__RECORDS SUPPLIED__
※

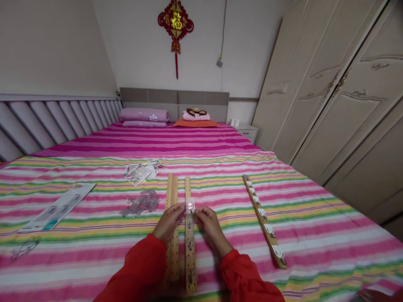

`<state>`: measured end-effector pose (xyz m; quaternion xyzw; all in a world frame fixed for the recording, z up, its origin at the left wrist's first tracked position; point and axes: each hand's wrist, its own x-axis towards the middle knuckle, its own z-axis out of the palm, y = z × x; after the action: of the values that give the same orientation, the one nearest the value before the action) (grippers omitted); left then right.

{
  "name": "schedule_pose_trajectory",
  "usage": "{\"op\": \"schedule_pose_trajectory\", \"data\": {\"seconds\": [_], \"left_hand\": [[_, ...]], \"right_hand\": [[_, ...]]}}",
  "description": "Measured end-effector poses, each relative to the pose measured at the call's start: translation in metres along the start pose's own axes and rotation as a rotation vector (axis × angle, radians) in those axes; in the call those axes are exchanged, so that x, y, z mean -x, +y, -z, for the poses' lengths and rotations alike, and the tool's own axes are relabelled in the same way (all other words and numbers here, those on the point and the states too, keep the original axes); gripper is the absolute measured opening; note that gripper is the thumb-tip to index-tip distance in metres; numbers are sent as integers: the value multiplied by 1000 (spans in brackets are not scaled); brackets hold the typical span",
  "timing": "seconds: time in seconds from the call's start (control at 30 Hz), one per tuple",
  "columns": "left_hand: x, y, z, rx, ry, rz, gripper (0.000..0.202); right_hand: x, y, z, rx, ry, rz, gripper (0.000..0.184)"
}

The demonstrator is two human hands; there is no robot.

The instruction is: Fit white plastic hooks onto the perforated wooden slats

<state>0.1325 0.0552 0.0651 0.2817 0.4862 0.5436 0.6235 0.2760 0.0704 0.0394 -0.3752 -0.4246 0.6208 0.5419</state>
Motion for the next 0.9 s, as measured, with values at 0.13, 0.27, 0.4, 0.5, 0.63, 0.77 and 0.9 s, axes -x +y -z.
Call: {"op": "schedule_pose_trajectory", "data": {"seconds": [0.13,0.27,0.4,0.5,0.63,0.77,0.9], "left_hand": [[-18,-2,6,-167,38,-126,39],[-31,-7,10,-289,33,-252,43],[-40,-13,11,-364,83,-333,41],[-44,-17,11,-402,99,-366,40],[-44,-20,11,-503,108,-419,39],[-44,-23,11,-595,91,-475,36],[-44,-26,10,-658,76,-504,33]], "right_hand": [[-13,16,3,110,69,51,19],[-21,28,4,170,103,62,18],[-28,34,3,243,109,55,15],[-32,37,3,292,119,40,15],[-34,40,4,317,119,39,16],[-35,43,5,330,134,36,18],[-36,44,6,367,142,53,17]]}}
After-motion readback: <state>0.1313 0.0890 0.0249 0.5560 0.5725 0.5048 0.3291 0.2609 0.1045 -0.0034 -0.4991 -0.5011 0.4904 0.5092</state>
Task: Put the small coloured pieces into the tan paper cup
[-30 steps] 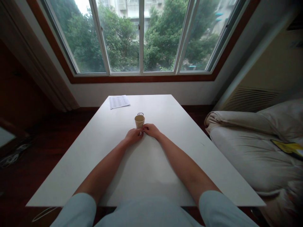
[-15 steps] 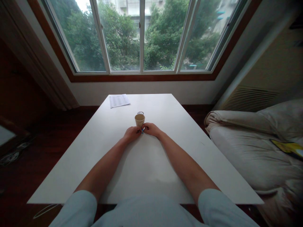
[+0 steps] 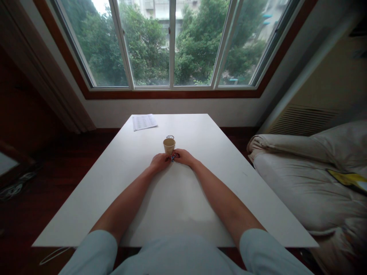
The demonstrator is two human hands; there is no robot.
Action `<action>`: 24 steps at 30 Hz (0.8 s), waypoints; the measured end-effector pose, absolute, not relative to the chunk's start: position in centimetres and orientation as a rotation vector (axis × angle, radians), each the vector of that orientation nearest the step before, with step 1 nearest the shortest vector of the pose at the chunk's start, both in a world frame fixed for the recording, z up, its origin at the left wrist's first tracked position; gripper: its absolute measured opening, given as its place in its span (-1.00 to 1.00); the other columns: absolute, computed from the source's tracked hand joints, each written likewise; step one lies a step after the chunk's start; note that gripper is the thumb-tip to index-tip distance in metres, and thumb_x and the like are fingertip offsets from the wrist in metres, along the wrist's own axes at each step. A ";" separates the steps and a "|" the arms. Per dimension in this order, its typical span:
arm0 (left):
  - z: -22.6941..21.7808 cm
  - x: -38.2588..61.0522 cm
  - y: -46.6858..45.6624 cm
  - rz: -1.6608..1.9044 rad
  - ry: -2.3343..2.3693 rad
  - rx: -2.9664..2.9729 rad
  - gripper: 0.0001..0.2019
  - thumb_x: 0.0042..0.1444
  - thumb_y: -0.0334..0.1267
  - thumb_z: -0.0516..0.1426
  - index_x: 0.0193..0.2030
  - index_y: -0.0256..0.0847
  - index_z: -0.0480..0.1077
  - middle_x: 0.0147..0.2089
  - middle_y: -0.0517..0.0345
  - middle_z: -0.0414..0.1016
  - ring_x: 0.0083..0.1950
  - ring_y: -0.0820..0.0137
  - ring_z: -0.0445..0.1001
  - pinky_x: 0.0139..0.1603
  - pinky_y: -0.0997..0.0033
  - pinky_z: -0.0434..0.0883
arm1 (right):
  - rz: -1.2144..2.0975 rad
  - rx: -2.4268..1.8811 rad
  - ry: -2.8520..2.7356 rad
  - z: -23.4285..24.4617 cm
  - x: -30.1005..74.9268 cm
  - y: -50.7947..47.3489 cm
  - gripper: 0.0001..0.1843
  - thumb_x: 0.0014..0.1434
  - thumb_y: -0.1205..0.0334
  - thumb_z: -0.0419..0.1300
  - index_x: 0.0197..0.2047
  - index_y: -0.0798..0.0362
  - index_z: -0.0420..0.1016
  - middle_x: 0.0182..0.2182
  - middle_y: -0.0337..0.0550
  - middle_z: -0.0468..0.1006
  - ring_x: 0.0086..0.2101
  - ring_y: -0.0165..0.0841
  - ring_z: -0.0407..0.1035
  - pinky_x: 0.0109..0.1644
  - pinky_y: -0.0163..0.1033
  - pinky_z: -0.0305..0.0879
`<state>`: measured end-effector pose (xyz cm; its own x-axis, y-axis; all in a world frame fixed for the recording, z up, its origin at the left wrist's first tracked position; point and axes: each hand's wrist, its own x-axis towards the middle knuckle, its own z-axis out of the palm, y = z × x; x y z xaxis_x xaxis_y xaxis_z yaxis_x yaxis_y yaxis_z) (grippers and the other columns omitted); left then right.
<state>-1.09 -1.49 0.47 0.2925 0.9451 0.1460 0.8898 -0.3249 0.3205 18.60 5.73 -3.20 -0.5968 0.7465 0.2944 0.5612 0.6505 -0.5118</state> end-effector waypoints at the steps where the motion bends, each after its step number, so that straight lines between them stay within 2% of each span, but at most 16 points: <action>1: 0.5 -1.0 -1.5 0.459 1.726 2.369 -0.71 0.21 -0.09 0.04 -0.13 -0.06 0.56 -0.22 0.08 0.61 -0.17 0.29 0.53 -0.20 0.43 0.30 | 0.504 -1.026 -2.385 -3.2 18.6 5.7 -0.80 0.03 0.25 0.21 -0.22 0.05 0.52 -0.43 -0.28 0.41 -0.44 -0.46 0.18 -0.35 -0.37 0.01; 7: 0.9 -0.5 -1.9 0.430 1.782 2.341 -0.73 0.16 -0.05 0.08 -0.19 -0.08 0.55 -0.23 0.06 0.60 -0.18 0.25 0.53 -0.23 0.41 0.31 | 0.501 -1.052 -2.385 -2.8 18.6 5.5 -0.78 0.01 0.27 0.23 -0.21 0.04 0.53 -0.41 -0.27 0.43 -0.42 -0.44 0.21 -0.34 -0.37 0.04; 13: 1.0 0.0 -2.3 0.427 1.790 2.351 -0.71 0.14 -0.03 0.11 -0.11 -0.08 0.52 -0.16 0.03 0.60 -0.11 0.21 0.53 -0.16 0.37 0.33 | 0.493 -1.055 -2.402 -2.7 18.5 5.5 -0.81 0.01 0.27 0.24 -0.25 0.05 0.54 -0.40 -0.24 0.45 -0.41 -0.44 0.22 -0.33 -0.37 0.05; 24: 0.8 1.0 -2.7 0.374 1.858 2.349 -0.75 0.18 -0.09 0.07 -0.12 -0.10 0.48 -0.17 0.00 0.59 -0.13 0.17 0.54 -0.16 0.31 0.35 | 0.727 -1.083 -2.173 -3.3 18.9 5.8 -0.76 0.04 0.24 0.18 -0.18 0.06 0.53 -0.53 -0.36 0.38 -0.49 -0.49 0.21 -0.39 -0.39 0.08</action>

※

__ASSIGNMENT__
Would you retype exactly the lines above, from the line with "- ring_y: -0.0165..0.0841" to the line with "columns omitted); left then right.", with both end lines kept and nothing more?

__TASK OUTPUT__
  - ring_y: -0.0165..0.0841
  - ring_z: -0.0407..0.1035
  - pinky_x: 0.0109..0.1644
  - pinky_y: -0.0163..0.1033
  - pinky_z: -0.0305..0.0879
`<state>`: measured end-effector pose (xyz cm; its own x-axis, y-axis; all in a world frame fixed for the recording, z up, its origin at the left wrist's first tracked position; point and axes: each hand's wrist, its own x-axis towards the middle knuckle, its own z-axis out of the palm, y = z × x; x y z xaxis_x xaxis_y xaxis_z yaxis_x yaxis_y yaxis_z) (grippers and the other columns omitted); left then right.

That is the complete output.